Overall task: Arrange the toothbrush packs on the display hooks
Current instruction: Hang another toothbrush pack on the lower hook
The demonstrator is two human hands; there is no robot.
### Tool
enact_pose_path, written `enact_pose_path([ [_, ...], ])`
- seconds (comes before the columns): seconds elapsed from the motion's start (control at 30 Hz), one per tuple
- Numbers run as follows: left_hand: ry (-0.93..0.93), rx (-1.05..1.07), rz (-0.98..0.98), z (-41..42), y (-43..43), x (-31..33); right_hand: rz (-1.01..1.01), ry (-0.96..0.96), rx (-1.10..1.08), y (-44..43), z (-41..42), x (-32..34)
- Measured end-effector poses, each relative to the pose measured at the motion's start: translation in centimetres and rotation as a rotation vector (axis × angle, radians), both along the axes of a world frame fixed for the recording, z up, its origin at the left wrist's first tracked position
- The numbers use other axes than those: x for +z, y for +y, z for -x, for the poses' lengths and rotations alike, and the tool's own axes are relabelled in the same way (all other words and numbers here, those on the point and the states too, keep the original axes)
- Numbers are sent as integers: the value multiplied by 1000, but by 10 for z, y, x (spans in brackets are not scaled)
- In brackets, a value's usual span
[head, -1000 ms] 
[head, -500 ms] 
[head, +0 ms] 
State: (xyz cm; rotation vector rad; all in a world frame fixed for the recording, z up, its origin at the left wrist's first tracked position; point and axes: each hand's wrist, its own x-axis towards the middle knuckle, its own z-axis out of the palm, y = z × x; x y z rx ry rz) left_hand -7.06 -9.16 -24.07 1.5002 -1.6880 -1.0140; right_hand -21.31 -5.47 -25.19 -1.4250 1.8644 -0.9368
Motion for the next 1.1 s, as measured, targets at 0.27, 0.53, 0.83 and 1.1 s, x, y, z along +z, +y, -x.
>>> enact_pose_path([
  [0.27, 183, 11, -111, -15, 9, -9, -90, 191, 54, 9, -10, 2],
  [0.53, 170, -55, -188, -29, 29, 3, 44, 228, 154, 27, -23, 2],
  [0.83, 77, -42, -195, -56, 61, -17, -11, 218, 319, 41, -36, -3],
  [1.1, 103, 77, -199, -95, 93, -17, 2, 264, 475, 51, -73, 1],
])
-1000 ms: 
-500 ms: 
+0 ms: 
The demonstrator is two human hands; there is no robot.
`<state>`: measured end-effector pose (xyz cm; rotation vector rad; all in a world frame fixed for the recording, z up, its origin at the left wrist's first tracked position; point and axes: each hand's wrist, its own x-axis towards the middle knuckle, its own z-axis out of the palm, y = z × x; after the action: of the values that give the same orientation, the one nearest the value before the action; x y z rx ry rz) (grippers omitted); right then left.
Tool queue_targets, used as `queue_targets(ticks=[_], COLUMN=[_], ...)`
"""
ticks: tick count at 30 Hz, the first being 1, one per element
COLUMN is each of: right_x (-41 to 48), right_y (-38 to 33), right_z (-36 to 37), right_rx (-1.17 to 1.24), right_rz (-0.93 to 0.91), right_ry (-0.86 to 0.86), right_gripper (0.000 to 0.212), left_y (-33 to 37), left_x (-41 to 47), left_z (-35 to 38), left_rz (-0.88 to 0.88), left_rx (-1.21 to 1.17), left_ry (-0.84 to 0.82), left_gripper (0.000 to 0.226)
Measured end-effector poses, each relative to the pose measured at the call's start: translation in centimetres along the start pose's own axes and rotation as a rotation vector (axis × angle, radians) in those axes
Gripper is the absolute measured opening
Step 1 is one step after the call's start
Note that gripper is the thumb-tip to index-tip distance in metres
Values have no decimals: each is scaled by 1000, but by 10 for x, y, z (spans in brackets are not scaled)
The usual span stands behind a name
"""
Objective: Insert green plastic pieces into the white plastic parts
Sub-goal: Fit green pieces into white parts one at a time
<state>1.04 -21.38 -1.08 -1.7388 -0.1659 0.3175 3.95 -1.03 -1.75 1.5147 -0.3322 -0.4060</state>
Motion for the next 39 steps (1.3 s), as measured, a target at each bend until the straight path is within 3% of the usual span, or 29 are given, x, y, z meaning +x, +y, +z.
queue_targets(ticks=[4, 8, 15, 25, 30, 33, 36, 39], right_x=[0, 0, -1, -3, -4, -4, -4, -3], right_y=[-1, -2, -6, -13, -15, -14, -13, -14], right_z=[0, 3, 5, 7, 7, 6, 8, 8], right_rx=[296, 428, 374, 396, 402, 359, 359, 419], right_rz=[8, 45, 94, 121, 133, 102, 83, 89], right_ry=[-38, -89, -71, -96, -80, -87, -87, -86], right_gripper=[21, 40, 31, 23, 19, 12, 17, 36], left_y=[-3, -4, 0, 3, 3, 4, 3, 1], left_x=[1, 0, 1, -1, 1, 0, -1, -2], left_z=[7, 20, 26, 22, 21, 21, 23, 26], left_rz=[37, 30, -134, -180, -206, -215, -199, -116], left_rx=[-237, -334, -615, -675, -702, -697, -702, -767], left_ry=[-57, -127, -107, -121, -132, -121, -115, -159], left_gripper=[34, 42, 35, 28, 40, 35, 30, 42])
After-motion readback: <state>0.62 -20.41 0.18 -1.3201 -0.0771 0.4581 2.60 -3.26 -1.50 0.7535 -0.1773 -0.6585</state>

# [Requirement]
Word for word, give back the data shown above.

# [Response below]
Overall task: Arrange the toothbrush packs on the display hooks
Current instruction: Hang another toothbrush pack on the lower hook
The demonstrator is two human hands; there is no robot.
### Tool
enact_pose_path, written `enact_pose_path([ [_, ...], ])`
- seconds (comes before the columns): seconds elapsed from the motion's start (control at 30 Hz), one per tuple
- Numbers run as follows: left_hand: ry (-0.93..0.93), rx (-1.05..1.07), rz (-0.98..0.98), z (-41..42), y (-43..43), x (-31..33); right_hand: rz (-1.01..1.01), ry (-0.96..0.96), rx (-1.10..1.08), y (-44..43), z (-41..42), x (-32..34)
- Measured end-effector poses, each relative to the pose measured at the motion's start: translation in centimetres and rotation as a rotation vector (axis × angle, radians), both along the axes of a world frame fixed for the recording, z up, its origin at the left wrist's first tracked position
- The numbers use other axes than those: x for +z, y for +y, z for -x, for the poses' lengths and rotations alike, and the tool's own axes are relabelled in the same way (all other words and numbers here, those on the point and the states too, keep the original axes)
- Numbers are sent as integers: the value multiplied by 1000, but by 10 for z, y, x (spans in brackets are not scaled)
- In brackets, a value's usual span
[head, -1000 ms] 
[head, -500 ms] 
[head, +0 ms] 
State: (xyz cm; rotation vector rad; all in a world frame fixed for the recording, z up, its origin at the left wrist's first tracked position; point and axes: each hand's wrist, its own x-axis towards the middle knuckle, its own z-axis out of the palm, y = z × x; x y z rx ry rz) left_hand -7.06 -9.16 -24.07 1.5002 -1.6880 -1.0140; right_hand -21.31 -5.47 -25.19 -1.4250 1.8644 -0.9368
Motion for the next 1.1 s, as measured, targets at 0.27, 0.53, 0.83 and 1.1 s, x, y, z along +z, +y, -x.
>>> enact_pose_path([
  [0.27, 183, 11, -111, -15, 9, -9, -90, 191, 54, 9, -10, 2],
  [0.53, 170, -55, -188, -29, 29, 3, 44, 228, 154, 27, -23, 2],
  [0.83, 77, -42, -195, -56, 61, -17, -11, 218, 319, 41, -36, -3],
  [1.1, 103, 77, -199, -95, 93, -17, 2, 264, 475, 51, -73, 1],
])
-1000 ms: 
-500 ms: 
+0 ms: 
The demonstrator is two human hands; there is no robot.
`<state>`: measured end-effector pose (xyz cm; rotation vector rad; all in a world frame fixed for the recording, z up, its origin at the left wrist's first tracked position; point and axes: each hand's wrist, its own x-axis towards the middle knuckle, its own z-axis out of the palm, y = z × x; after the action: of the values that give the same orientation, the one nearest the value before the action; x y z rx ry rz) (grippers omitted); right then left.
Tool queue_targets, used as `queue_targets(ticks=[_], COLUMN=[_], ...)`
"""
ticks: tick count at 30 Hz, the first being 1, one per element
COLUMN is each of: right_x (-41 to 48), right_y (-38 to 33), right_z (-36 to 37), right_rx (-1.17 to 1.24), right_rz (-0.93 to 0.91), right_ry (-0.86 to 0.86), right_gripper (0.000 to 0.212), left_y (-33 to 37), left_x (-41 to 47), left_z (-35 to 38), left_rz (-0.88 to 0.88), left_rx (-1.21 to 1.17), left_ry (-0.84 to 0.82), left_gripper (0.000 to 0.226)
Measured end-effector poses, each relative to the pose measured at the call's start: translation in centimetres along the start pose's own axes and rotation as a rotation vector (axis × angle, radians) in those axes
Gripper is the absolute measured opening
Step 1 is one step after the call's start
Note that gripper is the thumb-tip to index-tip distance in metres
Values have no decimals: each is scaled by 1000, but by 10 for x, y, z (spans in brackets are not scaled)
The usual span stands behind a name
"""
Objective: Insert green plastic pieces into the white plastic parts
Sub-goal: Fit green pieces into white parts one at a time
<state>1.04 -21.38 -1.08 -1.7388 -0.1659 0.3175 3.95 -1.03 -1.75 1.5147 -0.3322 -0.4060</state>
Motion for the next 39 steps (1.3 s), as measured, a target at each bend until the straight path is within 3% of the usual span, or 29 are given, x, y, z meaning +x, +y, +z.
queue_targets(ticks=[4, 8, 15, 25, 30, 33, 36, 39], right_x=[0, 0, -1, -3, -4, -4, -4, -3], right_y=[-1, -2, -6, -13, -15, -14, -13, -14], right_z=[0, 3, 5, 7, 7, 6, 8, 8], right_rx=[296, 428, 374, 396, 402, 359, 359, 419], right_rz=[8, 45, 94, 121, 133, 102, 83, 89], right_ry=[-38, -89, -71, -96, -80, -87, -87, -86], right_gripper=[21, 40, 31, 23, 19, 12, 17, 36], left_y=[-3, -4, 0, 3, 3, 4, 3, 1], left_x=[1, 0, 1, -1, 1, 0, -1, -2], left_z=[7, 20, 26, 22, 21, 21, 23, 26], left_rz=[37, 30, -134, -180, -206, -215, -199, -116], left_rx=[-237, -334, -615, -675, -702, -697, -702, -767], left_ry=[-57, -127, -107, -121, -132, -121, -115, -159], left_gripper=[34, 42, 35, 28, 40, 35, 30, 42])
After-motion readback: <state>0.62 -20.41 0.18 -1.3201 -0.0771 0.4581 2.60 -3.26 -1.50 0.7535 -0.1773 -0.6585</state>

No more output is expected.